Un destin commun des peuples de la Méditerranée

 

Le vaste espace méditerranéen charrie une grande diversité de contextes politiques, sociaux, culturels et religieux. L’infatigable pape François a poussé les responsables de l’Eglise catholique à assumer leurs responsabilités politiques et sociales tout autour de la Mare Nostrum où il y a des conflits, même des guerres, des inégalités et des migrants qui y perdent souvent leur vie. C’est ainsi que 58 évêques de 19 pays du bassin méditerranéen se sont réunis pour un échange historique à Bari (Italie) du 19 au 23 février. Le président de la Commission des Episcopats de l’Union Européenne, le cardinal Jean-Claude Hollerich, a bien résumé l’impression générale : « Finalement, François nous montre que Dieu n’est que dans le réel et qu’il faut se salir les mains ». Sartre aurait approuvé…

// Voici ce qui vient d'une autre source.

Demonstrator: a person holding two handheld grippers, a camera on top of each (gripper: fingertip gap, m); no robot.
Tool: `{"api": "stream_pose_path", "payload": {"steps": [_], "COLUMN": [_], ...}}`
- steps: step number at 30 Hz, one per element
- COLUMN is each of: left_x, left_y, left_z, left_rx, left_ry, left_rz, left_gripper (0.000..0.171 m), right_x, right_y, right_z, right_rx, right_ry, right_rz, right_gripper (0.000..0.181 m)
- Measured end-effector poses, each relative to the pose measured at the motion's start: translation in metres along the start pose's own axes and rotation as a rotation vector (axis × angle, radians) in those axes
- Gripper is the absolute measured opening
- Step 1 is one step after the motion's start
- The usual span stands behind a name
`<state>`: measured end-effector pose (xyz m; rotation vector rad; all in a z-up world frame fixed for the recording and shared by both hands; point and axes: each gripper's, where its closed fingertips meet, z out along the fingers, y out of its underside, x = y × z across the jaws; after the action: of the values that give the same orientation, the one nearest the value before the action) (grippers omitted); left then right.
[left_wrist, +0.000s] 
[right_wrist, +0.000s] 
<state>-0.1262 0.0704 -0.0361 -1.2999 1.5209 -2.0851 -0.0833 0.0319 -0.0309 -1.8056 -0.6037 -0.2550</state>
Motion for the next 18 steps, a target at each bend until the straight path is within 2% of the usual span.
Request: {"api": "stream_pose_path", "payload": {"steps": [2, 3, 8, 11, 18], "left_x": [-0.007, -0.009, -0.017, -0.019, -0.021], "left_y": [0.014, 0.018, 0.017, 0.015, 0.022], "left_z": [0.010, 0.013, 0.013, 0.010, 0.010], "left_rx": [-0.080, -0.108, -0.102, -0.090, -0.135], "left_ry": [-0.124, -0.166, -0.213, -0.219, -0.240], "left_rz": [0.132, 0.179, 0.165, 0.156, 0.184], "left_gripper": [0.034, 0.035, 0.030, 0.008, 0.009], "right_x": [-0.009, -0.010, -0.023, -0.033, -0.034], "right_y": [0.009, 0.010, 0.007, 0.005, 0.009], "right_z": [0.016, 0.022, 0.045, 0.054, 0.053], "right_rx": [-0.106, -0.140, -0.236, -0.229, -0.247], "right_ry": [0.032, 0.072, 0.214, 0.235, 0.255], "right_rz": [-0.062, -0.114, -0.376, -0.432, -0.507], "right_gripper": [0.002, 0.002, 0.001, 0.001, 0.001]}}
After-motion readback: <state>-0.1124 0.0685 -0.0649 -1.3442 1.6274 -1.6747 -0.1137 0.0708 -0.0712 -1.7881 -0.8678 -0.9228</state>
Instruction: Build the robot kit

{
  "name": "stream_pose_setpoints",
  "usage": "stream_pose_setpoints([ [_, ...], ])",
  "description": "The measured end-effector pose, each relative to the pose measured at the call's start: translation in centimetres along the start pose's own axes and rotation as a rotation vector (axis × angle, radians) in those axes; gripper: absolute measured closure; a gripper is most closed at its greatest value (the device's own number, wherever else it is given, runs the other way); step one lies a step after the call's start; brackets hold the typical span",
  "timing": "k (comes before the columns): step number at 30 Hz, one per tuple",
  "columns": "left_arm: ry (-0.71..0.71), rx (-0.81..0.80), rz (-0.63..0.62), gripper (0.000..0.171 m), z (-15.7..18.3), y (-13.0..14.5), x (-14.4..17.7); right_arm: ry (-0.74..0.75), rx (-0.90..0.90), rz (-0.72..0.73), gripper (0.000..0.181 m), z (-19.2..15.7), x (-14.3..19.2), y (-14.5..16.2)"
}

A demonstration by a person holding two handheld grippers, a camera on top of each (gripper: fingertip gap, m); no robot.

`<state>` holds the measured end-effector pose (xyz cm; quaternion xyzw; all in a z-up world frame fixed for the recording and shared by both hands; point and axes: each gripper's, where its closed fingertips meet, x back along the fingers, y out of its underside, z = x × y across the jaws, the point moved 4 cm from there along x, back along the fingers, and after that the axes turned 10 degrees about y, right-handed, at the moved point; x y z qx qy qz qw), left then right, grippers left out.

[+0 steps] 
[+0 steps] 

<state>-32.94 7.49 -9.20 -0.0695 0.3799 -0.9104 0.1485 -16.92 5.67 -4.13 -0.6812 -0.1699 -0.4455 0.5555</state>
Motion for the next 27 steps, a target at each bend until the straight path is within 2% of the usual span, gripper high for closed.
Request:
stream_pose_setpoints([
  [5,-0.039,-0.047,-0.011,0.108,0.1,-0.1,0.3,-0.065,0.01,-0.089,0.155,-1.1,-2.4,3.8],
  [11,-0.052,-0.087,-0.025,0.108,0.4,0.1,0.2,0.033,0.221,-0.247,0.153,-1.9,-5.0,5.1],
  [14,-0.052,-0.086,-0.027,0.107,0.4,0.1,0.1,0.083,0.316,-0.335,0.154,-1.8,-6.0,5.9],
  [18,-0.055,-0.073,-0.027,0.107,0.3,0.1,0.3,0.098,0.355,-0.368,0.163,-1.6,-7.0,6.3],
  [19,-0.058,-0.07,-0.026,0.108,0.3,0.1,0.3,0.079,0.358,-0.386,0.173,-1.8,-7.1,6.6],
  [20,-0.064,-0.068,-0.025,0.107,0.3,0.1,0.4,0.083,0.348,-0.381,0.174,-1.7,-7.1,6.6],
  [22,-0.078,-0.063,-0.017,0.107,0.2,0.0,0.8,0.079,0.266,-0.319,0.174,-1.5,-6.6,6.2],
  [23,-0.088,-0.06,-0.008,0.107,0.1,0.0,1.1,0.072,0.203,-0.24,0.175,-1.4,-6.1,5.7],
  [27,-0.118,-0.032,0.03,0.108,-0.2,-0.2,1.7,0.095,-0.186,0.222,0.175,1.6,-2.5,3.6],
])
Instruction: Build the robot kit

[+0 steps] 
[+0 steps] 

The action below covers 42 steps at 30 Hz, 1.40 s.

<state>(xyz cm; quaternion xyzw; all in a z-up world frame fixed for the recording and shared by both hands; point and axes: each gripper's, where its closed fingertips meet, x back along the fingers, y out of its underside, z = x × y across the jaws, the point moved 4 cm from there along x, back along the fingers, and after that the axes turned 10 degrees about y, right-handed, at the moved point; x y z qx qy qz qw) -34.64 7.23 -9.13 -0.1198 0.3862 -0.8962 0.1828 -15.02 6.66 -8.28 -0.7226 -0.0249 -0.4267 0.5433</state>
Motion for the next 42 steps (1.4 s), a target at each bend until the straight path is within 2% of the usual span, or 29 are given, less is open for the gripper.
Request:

Les participants ont eu à cœur de partager leurs préoccupations avec leurs confrères, souvent à mille lieues de leurs réalités, des échanges qui comblent une lacune fondamentale, s’ils veulent promouvoir que « les peuples de la Méditerranée partagent un destin commun ». Témoignage de l’archevêque de Tunis : « La première chose qui m’a surpris, c’est de voir combien nous étions des étrangers les uns pour les autres. Nos missions sont parfois opposées : l’Europe doit accueillir les migrants qui débarquent sur ses rives, alors que moi, mon travail c’est de retenir les migrants d’Afrique subsaharienne qui veulent traverser la Méditerranée et de leur expliquer que tout n’est pas facile en Europe et qu’ils ne trouveront pas forcément du travail ».

Les évêques européens ont écouté attentivement aussi les représentants du Proche-Orient qui ont expliqué leurs expériences de coexistence avec les fidèles musulmans. Ces échanges leur ont montré une réalité méditerranéenne souvent bien sombre : la guerre en Syrie, une immense tragédie, le chaos en Irak et en Libye, l’exode des minorités chrétiennes face aux persécutions des fondamentalistes musulmans. Les évêques en sont convaincus : leurs responsabilités sont aussi de créer des espaces de dialogues plus nombreux, de créer des comités interreligieux en particulier avec les croyants musulmans, de faciliter des échanges de prêtres, de favoriser le volontariat des jeunes qui veulent en connaître d’autres de l’autre côté de la mer. L’archevêque d’Alger a précisé : « Dans nos discussions, nous ne pensons pas aux seuls chrétiens, certes nous sommes les pasteurs de nos Eglises, mais aussi de nos peuples dans toute leur diversité ».

Une réunion inédite qui nous interpelle, convoquée par les responsables italiens qui espèrent ainsi bâtir une « frontière de paix ». C’est vrai qu’avec le pape François, on peut s’attendre à tout : en septembre 2018, il avait lancé un dialogue de paix entre les deux ennemis rivaux au Soudan du Sud, le président Salva Kiir et l’ancien vice-président Riek Machar. Un conflit d’une décennie qui a fait au moins 400 000 morts selon l’ONU et 4 millions de déplacés. Désespéré, François s’était jeté à leurs pieds en les suppliant de penser à leurs peuples et en leur promettant, avec l’archevêque de Cantorbéry, Justin Welby, de venir au Soudan du Sud quand ils auront fait la paix. Ce qui est arrivé début 2020. Ils se sont demandé pardon mutuellement…La DDC y soutient l’agriculture et la sécurité alimentaire depuis plusieurs années.

Utopie ? Grâce à cet exemple, les évêques du pourtour méditerranéen peuvent aussi espérer atteindre leur but d’une paix méditerranéenne…

 

 

 

Christine von Garnier

Christine von Garnier, sociologue et journaliste, a vécu 20 ans en Namibie où elle était correspondante du Journal de Genève et de la NZZ. Elle a aussi travaillé comme sociologue dans le cadre des Eglises. Aujourd’hui, secrétaire exécutive de l’antenne suisse du Réseau Afrique Europe Foi et Justice.